Your assignment:
Set down exactly the entries below, beginning at their first line and ending at the line with "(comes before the".

- - - - -

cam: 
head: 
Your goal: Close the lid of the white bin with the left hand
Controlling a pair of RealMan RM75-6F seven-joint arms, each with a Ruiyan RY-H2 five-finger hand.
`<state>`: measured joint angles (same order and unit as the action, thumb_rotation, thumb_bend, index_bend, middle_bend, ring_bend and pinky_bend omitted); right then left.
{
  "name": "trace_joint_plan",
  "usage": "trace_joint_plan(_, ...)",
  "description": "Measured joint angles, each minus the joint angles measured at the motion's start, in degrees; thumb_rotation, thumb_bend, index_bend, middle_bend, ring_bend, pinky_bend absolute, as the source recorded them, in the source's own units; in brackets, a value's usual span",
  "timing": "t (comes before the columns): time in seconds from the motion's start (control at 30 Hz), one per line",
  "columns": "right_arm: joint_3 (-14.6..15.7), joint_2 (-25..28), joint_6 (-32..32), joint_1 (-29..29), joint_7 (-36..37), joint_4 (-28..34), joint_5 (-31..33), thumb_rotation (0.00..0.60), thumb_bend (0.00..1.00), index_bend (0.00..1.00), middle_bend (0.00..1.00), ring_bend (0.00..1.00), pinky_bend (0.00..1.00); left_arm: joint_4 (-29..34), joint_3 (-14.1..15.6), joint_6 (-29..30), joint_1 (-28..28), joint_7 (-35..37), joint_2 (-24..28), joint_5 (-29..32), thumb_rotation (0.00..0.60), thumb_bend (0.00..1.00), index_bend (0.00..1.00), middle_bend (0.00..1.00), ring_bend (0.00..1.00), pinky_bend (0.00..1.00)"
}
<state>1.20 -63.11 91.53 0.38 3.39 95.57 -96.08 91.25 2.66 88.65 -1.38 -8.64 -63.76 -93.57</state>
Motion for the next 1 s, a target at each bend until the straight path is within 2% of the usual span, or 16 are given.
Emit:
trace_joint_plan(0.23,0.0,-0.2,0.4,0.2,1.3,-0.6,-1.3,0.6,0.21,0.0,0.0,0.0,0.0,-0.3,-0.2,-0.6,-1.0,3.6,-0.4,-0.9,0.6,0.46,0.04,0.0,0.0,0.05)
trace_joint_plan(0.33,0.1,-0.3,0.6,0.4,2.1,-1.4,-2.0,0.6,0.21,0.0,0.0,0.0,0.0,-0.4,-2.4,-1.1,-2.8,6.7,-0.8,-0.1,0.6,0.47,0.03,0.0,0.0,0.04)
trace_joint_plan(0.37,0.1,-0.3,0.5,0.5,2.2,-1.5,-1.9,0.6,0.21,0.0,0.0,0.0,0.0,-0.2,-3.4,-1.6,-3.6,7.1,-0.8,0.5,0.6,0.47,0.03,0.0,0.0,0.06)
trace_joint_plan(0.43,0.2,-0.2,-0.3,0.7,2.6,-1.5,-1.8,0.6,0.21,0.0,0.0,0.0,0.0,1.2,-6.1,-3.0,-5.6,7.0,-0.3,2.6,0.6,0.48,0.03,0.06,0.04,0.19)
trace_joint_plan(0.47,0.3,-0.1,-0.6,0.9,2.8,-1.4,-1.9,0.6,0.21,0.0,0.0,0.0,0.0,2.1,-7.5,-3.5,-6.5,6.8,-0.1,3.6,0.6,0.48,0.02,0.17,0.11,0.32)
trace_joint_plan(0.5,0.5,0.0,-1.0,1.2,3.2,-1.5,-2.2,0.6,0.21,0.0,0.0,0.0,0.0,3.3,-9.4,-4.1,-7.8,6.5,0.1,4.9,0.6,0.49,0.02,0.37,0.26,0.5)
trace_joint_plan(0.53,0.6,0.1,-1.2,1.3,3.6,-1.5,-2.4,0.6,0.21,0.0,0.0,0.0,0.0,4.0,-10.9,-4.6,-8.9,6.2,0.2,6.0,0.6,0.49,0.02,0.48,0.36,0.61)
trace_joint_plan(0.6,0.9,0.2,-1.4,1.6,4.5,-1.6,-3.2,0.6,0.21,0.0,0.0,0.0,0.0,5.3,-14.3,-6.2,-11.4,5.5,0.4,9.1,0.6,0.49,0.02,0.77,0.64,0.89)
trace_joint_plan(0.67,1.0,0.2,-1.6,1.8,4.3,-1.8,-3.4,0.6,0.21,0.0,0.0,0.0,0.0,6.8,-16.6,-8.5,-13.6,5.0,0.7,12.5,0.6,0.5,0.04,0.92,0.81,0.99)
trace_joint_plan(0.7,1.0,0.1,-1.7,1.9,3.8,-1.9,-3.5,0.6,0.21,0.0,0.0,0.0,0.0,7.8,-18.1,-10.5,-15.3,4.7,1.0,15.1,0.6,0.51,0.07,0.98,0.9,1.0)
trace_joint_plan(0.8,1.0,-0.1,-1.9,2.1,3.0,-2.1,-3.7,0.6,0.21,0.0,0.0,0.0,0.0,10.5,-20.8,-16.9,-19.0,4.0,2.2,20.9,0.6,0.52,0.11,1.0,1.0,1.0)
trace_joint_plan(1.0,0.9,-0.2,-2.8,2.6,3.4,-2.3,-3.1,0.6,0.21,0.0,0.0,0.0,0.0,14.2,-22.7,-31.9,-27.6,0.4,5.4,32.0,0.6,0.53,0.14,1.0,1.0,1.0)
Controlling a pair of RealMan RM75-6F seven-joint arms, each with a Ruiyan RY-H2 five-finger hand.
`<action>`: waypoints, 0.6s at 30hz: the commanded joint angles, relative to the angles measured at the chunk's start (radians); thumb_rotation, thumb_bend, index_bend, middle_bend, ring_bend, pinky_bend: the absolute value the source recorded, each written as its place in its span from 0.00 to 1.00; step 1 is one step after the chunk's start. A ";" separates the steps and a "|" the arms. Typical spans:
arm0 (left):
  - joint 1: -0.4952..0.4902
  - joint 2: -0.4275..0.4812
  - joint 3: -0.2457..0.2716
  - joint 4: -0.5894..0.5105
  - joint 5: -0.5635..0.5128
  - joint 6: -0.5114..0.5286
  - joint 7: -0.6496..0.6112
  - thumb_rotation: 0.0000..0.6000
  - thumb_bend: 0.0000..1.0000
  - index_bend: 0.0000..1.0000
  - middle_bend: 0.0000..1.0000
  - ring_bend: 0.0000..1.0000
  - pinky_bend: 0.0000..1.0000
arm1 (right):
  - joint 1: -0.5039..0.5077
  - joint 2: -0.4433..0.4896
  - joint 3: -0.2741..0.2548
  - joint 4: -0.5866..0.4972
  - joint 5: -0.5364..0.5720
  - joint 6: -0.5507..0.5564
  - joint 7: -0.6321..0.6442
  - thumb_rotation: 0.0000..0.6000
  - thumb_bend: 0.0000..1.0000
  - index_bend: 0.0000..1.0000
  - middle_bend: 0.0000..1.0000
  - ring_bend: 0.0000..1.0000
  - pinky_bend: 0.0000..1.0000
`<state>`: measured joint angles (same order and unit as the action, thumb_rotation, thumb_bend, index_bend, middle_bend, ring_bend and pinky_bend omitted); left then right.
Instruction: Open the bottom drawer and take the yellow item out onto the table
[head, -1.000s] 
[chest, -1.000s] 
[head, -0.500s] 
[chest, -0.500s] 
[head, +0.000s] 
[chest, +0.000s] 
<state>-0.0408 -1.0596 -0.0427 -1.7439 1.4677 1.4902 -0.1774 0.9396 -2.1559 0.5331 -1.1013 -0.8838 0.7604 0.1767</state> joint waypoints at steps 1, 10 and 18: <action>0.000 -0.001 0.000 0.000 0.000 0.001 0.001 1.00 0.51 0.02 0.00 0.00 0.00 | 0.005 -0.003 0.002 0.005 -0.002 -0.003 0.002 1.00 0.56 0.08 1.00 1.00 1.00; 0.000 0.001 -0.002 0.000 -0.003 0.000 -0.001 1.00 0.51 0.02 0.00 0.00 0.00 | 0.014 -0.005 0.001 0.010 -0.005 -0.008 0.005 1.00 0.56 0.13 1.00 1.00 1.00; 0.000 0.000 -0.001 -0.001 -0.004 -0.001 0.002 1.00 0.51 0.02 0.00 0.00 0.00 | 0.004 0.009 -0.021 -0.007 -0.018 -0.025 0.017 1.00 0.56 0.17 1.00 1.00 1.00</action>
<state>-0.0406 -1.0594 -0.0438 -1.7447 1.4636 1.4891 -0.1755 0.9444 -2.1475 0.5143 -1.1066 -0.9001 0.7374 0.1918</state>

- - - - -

Task response:
cam: 
head: 
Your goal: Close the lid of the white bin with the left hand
Controlling a pair of RealMan RM75-6F seven-joint arms, each with a Ruiyan RY-H2 five-finger hand.
`<state>`: measured joint angles (same order and unit as the action, thumb_rotation, thumb_bend, index_bend, middle_bend, ring_bend and pinky_bend omitted); right then left.
{
  "name": "trace_joint_plan",
  "usage": "trace_joint_plan(_, ...)",
  "description": "Measured joint angles, each minus the joint angles measured at the motion's start, in degrees; thumb_rotation, thumb_bend, index_bend, middle_bend, ring_bend, pinky_bend absolute, as the source recorded them, in the source's own units; in brackets, a value's usual span",
  "timing": "t (comes before the columns): time in seconds from the motion's start (control at 30 Hz), one per line",

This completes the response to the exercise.